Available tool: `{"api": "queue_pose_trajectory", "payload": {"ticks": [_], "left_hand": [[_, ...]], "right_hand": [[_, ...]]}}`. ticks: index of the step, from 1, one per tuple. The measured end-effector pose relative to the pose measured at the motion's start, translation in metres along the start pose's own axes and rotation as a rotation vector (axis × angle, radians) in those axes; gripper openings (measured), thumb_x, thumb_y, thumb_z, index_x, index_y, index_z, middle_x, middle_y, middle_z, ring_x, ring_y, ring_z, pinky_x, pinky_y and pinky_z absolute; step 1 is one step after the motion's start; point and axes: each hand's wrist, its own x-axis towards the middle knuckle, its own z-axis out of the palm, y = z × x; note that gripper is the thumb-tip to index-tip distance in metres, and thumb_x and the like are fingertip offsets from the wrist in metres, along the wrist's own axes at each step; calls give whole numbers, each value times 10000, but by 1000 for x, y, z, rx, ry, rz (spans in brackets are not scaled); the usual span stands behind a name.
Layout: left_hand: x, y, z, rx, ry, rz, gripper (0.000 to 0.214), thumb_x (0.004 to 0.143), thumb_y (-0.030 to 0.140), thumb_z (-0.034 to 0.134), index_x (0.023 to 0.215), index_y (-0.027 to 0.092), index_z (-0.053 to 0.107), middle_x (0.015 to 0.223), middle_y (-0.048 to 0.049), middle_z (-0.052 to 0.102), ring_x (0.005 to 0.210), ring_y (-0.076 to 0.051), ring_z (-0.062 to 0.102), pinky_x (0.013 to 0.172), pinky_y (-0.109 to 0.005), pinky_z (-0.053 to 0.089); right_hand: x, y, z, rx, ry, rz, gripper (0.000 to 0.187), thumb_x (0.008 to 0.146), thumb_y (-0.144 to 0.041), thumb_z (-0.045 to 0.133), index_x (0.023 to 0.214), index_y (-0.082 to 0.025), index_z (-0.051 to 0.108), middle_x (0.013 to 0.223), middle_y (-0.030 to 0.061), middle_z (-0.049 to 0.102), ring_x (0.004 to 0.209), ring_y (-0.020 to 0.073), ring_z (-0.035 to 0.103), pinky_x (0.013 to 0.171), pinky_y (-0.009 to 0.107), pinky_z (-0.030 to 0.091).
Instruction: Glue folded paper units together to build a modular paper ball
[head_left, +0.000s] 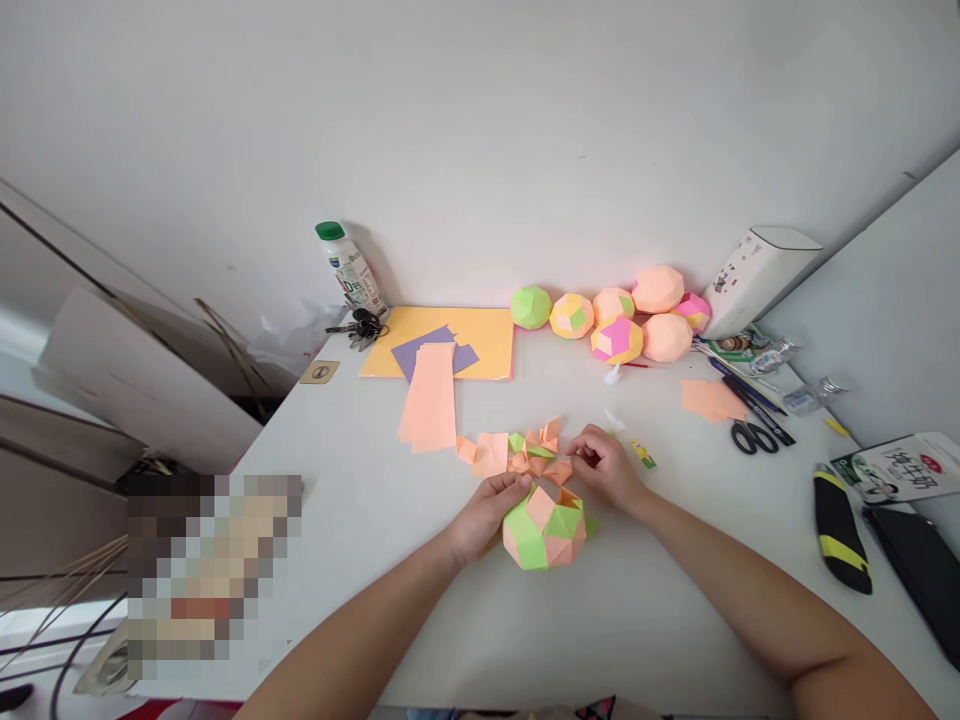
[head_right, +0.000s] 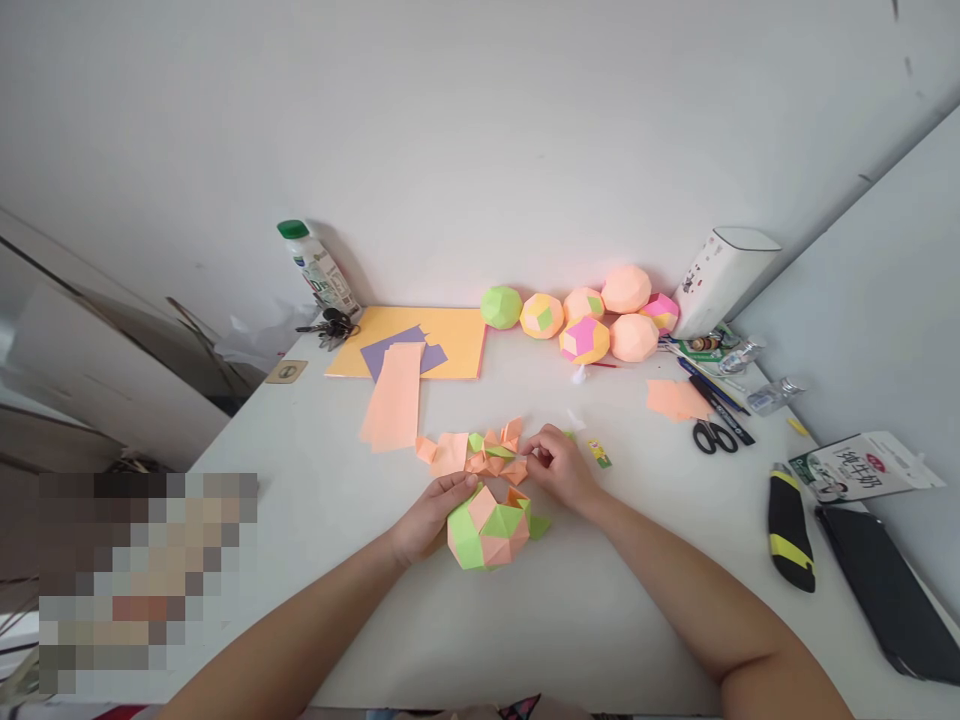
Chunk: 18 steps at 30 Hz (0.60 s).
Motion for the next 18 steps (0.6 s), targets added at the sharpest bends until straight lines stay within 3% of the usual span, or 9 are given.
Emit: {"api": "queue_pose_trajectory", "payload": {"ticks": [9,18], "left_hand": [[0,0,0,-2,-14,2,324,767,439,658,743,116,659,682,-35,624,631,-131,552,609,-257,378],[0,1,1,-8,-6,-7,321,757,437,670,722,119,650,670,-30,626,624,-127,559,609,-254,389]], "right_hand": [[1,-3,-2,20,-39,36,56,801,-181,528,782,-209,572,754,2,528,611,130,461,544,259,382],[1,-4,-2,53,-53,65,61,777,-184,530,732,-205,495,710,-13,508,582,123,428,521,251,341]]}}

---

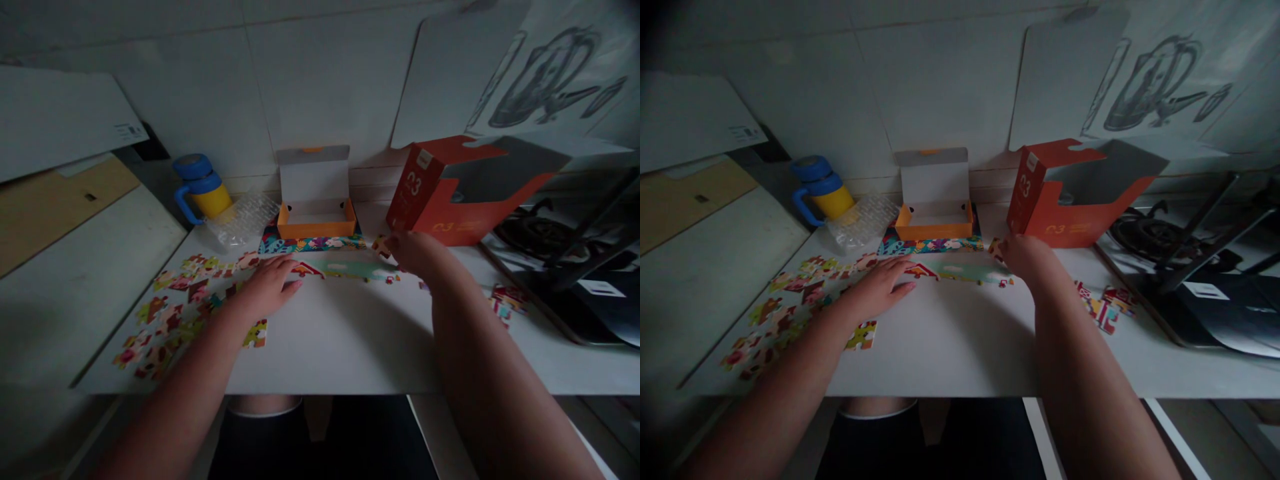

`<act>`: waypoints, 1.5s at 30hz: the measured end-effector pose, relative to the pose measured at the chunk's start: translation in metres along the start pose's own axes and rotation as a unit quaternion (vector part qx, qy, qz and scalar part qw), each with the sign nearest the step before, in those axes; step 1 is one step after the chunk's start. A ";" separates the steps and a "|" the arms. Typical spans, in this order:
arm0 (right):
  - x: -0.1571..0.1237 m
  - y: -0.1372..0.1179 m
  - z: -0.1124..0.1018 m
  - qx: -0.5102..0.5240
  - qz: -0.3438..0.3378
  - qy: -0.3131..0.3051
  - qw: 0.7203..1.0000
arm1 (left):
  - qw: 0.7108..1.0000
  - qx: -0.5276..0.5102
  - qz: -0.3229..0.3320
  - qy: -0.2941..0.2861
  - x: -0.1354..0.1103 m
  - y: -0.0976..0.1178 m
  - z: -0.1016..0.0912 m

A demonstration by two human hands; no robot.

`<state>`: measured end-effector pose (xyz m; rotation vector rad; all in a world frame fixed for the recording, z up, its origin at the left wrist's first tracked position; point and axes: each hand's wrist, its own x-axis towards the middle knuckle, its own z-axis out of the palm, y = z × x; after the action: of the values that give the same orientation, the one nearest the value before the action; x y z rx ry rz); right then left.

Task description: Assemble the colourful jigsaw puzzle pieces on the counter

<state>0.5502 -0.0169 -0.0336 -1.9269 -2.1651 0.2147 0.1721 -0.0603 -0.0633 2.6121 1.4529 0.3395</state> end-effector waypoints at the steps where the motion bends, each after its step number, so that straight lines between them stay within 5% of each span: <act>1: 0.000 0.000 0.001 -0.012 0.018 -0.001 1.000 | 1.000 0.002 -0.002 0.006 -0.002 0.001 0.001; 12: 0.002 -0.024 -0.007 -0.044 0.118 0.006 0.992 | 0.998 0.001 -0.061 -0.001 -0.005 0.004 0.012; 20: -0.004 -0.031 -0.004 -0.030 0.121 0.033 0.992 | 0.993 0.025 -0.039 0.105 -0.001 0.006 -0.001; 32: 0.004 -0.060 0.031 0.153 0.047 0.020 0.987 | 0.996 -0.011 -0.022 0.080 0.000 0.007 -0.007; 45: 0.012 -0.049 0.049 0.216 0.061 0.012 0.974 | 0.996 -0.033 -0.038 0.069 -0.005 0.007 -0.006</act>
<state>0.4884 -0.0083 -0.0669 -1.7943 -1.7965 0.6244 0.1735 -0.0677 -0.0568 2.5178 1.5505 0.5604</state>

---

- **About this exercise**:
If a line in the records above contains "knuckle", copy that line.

- **Task answer**:
Available tool: `{"api": "queue_pose_trajectory", "payload": {"ticks": [_], "left_hand": [[_, ...]], "right_hand": [[_, ...]]}}`. ticks: index of the step, from 1, one per tuple. The measured end-effector pose relative to the pose measured at the motion's start, translation in metres along the start pose's own axes and rotation as a rotation vector (axis × angle, radians) in those axes; gripper openings (measured), thumb_x, thumb_y, thumb_z, index_x, index_y, index_z, middle_x, middle_y, middle_z, ring_x, ring_y, ring_z, pinky_x, pinky_y and pinky_z absolute; step 1 is one step after the motion's start; point and axes: each hand's wrist, its own x-axis towards the middle knuckle, its own z-axis out of the palm, y = z × x; note that gripper is the thumb-tip to index-tip distance in metres, and thumb_x and the like are fingertip offsets from the wrist in metres, along the wrist's own axes at each step; calls give whole numbers, each value times 10000, but by 1000 for x, y, z, rx, ry, rz (spans in brackets are not scaled); the usual span stands behind a name.
`<state>`: measured end-effector pose (xyz m; rotation vector rad; all in a world frame fixed for the recording, z up, its origin at the left wrist's first tracked position; point and axes: each hand's wrist, its own x-axis towards the middle knuckle, its own z-axis out of the palm, y = z × x; after the action: of the values that give the same orientation, the one nearest the value before the action; x y z rx ry rz); right then left.

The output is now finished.